It follows then that changes in money with respect to real economic activity tend to be neutral in the long run and non-neutral in the short run. Thus according to Friedman,

In the short-run, which may be as much as five or ten years, monetary changes affect primarily output. Over decades, on the other hand, the rate of monetary growth affects primarily prices.1

According to Friedman, the effect of the change in money supply shows up first in output and hardly at all in prices. It is only after a longer time lag that changes in money start to have an effect on prices. This is the reason, according to Friedman, why in the short run money can grow the economy, while in the long run it has no effect on the real output.

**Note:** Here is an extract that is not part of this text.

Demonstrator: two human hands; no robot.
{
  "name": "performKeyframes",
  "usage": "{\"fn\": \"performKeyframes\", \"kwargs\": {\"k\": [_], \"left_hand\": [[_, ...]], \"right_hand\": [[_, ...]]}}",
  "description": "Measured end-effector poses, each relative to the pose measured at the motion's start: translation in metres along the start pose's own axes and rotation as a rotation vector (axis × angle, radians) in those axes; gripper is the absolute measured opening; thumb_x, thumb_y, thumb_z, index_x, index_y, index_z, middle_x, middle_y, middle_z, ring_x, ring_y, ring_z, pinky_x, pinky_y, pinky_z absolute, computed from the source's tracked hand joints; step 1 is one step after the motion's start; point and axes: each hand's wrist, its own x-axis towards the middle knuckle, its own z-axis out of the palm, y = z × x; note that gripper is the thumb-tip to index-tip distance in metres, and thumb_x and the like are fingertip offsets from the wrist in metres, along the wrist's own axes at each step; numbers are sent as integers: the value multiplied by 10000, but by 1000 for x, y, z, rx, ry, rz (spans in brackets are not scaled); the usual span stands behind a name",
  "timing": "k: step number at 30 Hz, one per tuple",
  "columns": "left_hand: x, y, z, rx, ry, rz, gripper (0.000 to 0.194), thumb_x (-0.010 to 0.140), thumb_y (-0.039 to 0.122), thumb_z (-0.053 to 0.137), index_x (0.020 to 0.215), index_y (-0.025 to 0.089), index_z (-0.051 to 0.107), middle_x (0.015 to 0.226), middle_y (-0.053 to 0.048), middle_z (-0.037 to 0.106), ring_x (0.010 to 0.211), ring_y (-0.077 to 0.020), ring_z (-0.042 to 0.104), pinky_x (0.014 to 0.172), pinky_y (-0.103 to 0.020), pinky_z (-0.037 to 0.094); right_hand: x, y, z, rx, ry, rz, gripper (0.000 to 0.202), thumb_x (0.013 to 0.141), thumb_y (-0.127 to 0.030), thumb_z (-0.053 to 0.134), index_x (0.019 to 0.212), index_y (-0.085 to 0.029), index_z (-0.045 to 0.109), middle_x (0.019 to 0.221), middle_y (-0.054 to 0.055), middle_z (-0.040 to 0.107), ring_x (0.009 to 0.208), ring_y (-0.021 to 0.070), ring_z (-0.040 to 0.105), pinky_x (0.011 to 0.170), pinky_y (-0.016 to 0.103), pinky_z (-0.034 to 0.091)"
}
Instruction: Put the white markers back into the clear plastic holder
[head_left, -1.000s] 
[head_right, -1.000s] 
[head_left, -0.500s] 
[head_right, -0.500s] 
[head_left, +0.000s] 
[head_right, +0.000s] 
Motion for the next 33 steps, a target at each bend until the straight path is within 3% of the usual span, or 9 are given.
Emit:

According to Friedman, the main reason for the non-neutrality of money in the short run is the variability in the time lag between money and the economy. Consequently, he believes that if the central bank were to follow a constant money rate of growth rule this would eliminate fluctuations caused by variable changes in the money supply rate of growth. The constant money growth rule could also make money neutral in the short run and the only effect that money would have is on general prices.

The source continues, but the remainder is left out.